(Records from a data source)

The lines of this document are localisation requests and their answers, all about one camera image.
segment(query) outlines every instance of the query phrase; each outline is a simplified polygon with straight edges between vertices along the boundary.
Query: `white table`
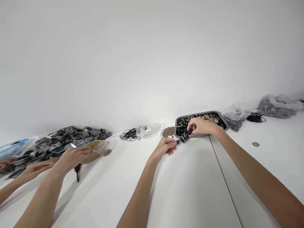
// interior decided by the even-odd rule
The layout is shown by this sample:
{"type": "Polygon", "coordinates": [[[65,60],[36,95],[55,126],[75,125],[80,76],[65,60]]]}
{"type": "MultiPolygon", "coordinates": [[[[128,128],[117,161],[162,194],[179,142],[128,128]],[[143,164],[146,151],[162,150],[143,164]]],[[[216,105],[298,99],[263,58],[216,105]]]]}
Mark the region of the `white table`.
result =
{"type": "MultiPolygon", "coordinates": [[[[265,118],[264,123],[246,121],[238,133],[228,130],[227,134],[304,204],[304,112],[289,119],[265,118]]],[[[243,227],[279,227],[224,148],[213,136],[210,139],[243,227]]]]}
{"type": "MultiPolygon", "coordinates": [[[[174,123],[162,128],[174,126],[174,123]]],[[[56,227],[113,227],[125,210],[146,161],[160,139],[107,139],[113,151],[70,171],[54,215],[56,227]]],[[[32,199],[42,174],[22,186],[0,209],[1,228],[13,227],[32,199]]],[[[0,187],[9,181],[1,180],[0,187]]],[[[147,227],[241,227],[209,137],[180,144],[159,164],[151,191],[147,227]]]]}
{"type": "MultiPolygon", "coordinates": [[[[304,203],[304,112],[290,119],[265,118],[265,123],[247,121],[239,133],[227,133],[304,203]]],[[[163,125],[162,129],[173,125],[163,125]]],[[[83,166],[80,183],[76,182],[75,172],[69,172],[53,227],[116,227],[159,142],[158,134],[135,142],[111,137],[107,141],[112,153],[83,166]]],[[[223,147],[214,137],[210,140],[191,139],[180,144],[172,156],[162,159],[152,186],[147,227],[241,227],[240,221],[244,228],[279,227],[223,147]]],[[[44,175],[4,202],[0,208],[1,227],[13,227],[44,175]]],[[[0,188],[9,181],[2,178],[0,188]]]]}

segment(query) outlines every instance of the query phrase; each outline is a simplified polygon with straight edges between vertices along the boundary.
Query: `plastic bag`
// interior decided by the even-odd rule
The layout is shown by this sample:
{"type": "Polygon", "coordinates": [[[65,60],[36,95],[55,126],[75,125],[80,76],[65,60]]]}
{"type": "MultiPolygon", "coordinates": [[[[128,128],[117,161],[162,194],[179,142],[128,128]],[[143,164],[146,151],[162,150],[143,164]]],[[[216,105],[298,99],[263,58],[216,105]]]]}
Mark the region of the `plastic bag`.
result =
{"type": "Polygon", "coordinates": [[[301,108],[301,110],[300,111],[304,111],[304,98],[301,98],[301,99],[295,99],[295,100],[293,100],[293,101],[300,101],[301,103],[301,106],[302,106],[302,108],[301,108]]]}
{"type": "Polygon", "coordinates": [[[258,113],[270,117],[290,118],[302,109],[303,105],[300,101],[293,101],[284,94],[276,97],[266,94],[262,98],[258,113]]]}
{"type": "Polygon", "coordinates": [[[231,130],[238,132],[248,116],[251,115],[250,108],[247,108],[242,101],[231,104],[222,112],[231,130]]]}
{"type": "Polygon", "coordinates": [[[160,128],[160,124],[156,123],[140,125],[136,128],[136,136],[147,139],[155,135],[160,128]]]}

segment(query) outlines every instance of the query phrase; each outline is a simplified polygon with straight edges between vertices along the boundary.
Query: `black plastic component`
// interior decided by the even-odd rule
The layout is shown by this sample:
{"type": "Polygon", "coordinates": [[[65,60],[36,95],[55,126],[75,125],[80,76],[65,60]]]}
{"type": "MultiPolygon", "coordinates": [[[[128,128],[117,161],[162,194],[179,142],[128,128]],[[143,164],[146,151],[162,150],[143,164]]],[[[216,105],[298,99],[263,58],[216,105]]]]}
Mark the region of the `black plastic component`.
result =
{"type": "Polygon", "coordinates": [[[81,168],[81,164],[78,164],[75,168],[74,168],[74,170],[75,170],[75,172],[76,172],[76,175],[77,175],[77,182],[79,182],[80,181],[80,176],[79,176],[79,171],[80,171],[80,168],[81,168]]]}

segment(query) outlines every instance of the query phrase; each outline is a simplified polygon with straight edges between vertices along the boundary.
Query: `clear plastic cup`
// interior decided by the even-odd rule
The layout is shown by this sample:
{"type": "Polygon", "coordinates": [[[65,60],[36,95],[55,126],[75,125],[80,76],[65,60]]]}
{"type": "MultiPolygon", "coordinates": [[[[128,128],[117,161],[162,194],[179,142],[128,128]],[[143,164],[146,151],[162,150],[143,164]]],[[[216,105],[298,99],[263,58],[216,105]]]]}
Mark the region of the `clear plastic cup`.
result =
{"type": "Polygon", "coordinates": [[[104,155],[104,152],[107,150],[107,148],[108,148],[107,142],[102,142],[99,145],[95,146],[92,151],[97,154],[104,155]]]}
{"type": "Polygon", "coordinates": [[[65,146],[65,150],[69,149],[69,148],[76,148],[76,147],[82,147],[85,145],[85,142],[83,141],[83,139],[71,142],[70,144],[65,146]]]}

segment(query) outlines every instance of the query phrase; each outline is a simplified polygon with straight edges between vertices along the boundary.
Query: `black cord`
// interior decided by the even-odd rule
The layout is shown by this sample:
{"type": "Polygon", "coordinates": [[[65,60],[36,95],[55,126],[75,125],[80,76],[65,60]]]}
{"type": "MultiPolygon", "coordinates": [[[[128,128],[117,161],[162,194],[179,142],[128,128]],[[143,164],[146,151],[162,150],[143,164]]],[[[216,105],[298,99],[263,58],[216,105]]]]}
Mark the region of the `black cord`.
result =
{"type": "Polygon", "coordinates": [[[256,112],[251,112],[251,115],[247,117],[247,120],[255,123],[262,123],[266,121],[266,119],[263,118],[261,114],[258,114],[256,112]]]}
{"type": "Polygon", "coordinates": [[[133,128],[131,130],[125,130],[120,136],[121,140],[126,140],[126,141],[135,141],[137,138],[138,140],[141,140],[141,137],[136,136],[136,128],[133,128]]]}

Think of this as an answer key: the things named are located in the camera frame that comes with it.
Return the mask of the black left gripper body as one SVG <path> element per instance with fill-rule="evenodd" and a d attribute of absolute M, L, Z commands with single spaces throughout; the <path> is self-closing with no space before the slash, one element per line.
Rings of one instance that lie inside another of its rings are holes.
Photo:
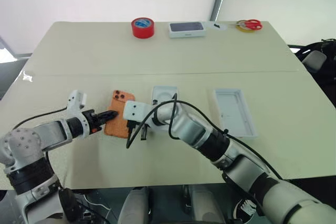
<path fill-rule="evenodd" d="M 93 109 L 83 112 L 84 117 L 89 125 L 89 133 L 97 133 L 102 130 L 99 115 L 94 112 Z"/>

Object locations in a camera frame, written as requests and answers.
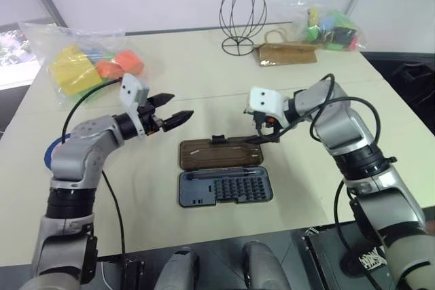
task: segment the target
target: yellow foam block
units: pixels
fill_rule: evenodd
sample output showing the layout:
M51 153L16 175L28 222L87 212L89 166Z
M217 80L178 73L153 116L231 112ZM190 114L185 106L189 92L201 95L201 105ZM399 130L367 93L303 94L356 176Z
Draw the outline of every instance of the yellow foam block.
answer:
M76 45L62 50L50 64L50 71L66 95L74 95L102 82L88 56Z

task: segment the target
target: robotic arm
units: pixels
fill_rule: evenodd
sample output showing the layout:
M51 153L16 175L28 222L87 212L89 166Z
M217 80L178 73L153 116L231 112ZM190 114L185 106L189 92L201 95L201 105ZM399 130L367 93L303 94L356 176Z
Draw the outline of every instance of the robotic arm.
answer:
M166 132L193 114L180 111L161 120L155 115L156 108L174 96L147 98L147 94L147 86L126 74L120 98L127 112L82 122L53 153L47 211L41 219L32 260L34 278L22 290L76 290L93 279L97 237L92 208L106 157L127 139L160 129Z
M351 99L366 103L348 97L333 75L293 98L252 88L245 112L254 115L260 136L248 142L277 142L299 122L311 121L355 195L350 205L362 233L383 245L392 278L403 289L435 289L435 237L426 232L421 208L392 165L396 159L384 158L379 135L372 136ZM263 124L273 133L263 135Z

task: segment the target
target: orange foam block
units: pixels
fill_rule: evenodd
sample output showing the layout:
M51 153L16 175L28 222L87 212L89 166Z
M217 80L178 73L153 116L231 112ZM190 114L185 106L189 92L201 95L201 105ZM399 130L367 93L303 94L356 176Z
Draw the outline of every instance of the orange foam block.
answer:
M97 63L97 72L104 78L119 78L124 74L124 69L116 62L102 60Z
M120 52L115 56L115 61L121 66L121 68L127 73L138 75L142 73L144 63L139 59L136 54L131 50Z

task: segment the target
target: table
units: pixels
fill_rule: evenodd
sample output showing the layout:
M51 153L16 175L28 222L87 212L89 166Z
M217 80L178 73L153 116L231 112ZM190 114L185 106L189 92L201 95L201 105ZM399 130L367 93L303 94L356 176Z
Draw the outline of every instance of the table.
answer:
M398 158L396 167L418 203L435 204L434 138L360 54L318 51L317 64L270 68L257 67L250 56L235 58L240 71L237 78L232 78L236 71L229 63L235 59L222 56L220 43L212 38L216 33L220 31L133 39L138 48L149 54L150 58L146 58L150 70L150 62L159 61L156 49L161 51L163 73L159 77L157 67L150 72L151 94L166 91L177 94L177 98L158 109L159 116L168 117L184 109L193 109L195 113L186 124L168 133L159 132L142 141L127 141L106 161L105 170L124 218L128 252L332 223L333 197L341 175L322 145L310 139L308 124L288 132L280 144L262 145L265 157L262 165L269 172L275 194L270 202L226 203L195 209L183 209L177 203L180 141L213 134L253 134L251 116L242 114L251 86L292 94L330 72L336 73L337 82L349 95L364 97L378 109L383 124L380 148L386 156ZM176 46L191 41L198 50L204 49L203 60L196 57L189 62L186 56L191 49ZM156 43L161 48L153 48ZM178 76L174 73L179 66L175 60L162 57L176 49L177 58L185 58L185 63L190 65L189 69L180 66L183 67L180 74L190 72L192 76L185 79ZM201 79L198 71L205 66L209 67L209 78ZM30 262L39 218L46 209L50 171L43 164L43 154L60 134L67 114L66 108L47 102L54 99L48 86L46 76L40 73L0 140L0 223L5 230L0 242L0 266ZM117 96L116 87L106 90L105 96L77 111L71 126L92 117L122 113ZM355 108L368 126L374 128L369 110L359 104ZM99 255L119 253L116 211L104 183L97 190L94 212ZM339 202L339 217L341 221L353 219L346 196Z

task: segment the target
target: brown case lid
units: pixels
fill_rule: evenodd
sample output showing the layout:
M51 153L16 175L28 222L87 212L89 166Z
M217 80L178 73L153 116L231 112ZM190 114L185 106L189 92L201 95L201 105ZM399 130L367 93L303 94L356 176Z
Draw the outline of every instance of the brown case lid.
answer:
M257 166L263 162L259 145L245 143L246 137L194 139L182 141L179 146L179 165L190 171L231 166Z

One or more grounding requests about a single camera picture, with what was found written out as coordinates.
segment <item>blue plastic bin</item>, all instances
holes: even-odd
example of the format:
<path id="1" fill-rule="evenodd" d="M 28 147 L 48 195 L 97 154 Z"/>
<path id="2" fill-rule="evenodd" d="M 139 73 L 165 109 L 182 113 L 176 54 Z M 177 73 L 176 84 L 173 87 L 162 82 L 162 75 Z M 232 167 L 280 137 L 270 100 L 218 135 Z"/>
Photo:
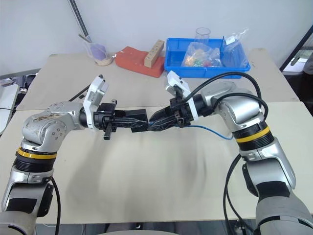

- **Aim of the exercise**:
Copy task for the entries above: every line with the string "case".

- **Your response**:
target: brown case lid
Draw the outline of every instance of the brown case lid.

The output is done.